Book The Wealth of Humans

Download or read book The Wealth of Humans written by Ryan Avent and published by St. Martin's Press. This book was released on 2016-09-20 with total page 288 pages. Available in PDF, EPUB and Kindle. Book excerpt: None of us has ever lived through a genuine industrial revolution. Until now. Digital technology is transforming every corner of the economy, fundamentally altering the way things are done, who does them, and what they earn for their efforts. In The Wealth of Humans, Economist editor Ryan Avent brings up-to-the-minute research and reporting to bear on the major economic question of our time: can the modern world manage technological changes every bit as disruptive as those that shook the socioeconomic landscape of the 19th century?

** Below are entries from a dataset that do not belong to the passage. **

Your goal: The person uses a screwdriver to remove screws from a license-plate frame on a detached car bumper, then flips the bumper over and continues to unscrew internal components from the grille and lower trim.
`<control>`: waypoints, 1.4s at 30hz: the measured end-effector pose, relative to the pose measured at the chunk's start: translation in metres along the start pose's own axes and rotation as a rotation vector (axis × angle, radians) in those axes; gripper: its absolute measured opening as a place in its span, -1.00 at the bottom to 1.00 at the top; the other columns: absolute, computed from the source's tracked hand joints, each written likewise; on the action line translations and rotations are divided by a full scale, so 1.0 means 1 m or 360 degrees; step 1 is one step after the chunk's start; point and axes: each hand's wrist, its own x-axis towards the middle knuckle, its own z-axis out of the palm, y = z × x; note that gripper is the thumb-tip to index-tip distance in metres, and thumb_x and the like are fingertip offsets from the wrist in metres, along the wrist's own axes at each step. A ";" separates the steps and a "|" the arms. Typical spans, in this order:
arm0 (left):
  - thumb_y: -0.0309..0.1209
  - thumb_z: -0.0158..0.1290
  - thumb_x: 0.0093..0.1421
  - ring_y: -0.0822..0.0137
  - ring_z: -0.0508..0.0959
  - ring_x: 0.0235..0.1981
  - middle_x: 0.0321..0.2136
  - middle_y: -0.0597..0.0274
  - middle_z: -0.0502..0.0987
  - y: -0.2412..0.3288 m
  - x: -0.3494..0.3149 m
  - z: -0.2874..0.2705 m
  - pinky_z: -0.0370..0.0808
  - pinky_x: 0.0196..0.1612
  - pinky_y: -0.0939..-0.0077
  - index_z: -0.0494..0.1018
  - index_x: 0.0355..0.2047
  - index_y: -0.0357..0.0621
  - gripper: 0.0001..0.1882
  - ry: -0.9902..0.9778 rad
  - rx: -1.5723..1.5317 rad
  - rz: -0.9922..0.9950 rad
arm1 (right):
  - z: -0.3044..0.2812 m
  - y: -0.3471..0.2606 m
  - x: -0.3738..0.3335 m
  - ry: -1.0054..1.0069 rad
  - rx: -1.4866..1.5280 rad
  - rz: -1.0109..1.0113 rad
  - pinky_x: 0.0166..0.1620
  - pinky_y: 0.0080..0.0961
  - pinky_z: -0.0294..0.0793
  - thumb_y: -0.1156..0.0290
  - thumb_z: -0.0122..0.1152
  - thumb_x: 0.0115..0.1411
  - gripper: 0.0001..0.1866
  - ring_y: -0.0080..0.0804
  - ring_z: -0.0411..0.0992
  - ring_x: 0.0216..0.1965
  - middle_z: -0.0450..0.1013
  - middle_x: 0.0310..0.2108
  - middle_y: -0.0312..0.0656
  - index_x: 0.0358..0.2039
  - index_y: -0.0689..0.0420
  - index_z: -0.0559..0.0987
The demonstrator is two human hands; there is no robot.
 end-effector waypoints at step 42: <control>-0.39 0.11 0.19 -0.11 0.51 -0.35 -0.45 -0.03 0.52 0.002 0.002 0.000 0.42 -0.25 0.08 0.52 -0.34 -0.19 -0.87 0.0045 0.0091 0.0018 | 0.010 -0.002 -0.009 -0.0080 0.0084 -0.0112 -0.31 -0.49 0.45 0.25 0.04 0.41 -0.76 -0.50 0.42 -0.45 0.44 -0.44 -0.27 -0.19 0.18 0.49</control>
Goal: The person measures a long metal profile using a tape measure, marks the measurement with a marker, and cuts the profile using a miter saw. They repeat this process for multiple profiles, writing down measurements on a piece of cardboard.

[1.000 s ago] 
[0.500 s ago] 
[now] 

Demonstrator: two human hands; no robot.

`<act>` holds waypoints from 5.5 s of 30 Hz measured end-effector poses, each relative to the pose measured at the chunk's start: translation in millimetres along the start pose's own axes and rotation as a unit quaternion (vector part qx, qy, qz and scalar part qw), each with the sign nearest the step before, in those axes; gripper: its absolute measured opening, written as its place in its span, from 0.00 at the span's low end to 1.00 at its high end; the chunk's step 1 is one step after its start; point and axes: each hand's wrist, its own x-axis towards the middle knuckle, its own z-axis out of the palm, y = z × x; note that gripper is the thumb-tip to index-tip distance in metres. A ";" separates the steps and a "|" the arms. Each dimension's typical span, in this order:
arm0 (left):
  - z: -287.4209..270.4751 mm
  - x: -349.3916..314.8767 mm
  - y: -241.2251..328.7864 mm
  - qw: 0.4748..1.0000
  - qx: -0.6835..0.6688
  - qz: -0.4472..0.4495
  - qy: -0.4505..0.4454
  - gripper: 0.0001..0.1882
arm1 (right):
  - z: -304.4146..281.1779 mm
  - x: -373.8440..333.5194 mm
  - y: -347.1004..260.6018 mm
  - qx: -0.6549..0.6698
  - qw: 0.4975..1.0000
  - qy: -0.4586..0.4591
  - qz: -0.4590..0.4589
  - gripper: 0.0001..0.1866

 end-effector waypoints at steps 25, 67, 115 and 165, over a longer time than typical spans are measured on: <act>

Traveling from Shenzhen, to Gothenburg, to Mumbai, to Silicon Valley, Avent investigates the meaning of work in the twenty-first century: how technology is upending time-tested business models and thrusting workers of all kinds into a world wholly unlike that of a generation ago. It's a world in which the relationships between capital and labor and between rich and poor have been overturned. Past revolutions required rewriting the social contract: this one is unlikely to demand anything less. Avent looks to the history of the Industrial Revolution and the work of numerous experts for lessons in reordering society. The future needn't be bleak, but as The Wealth of Humans explains, we can't expect to restructure the world without a wrenching rethinking of what an economy should be.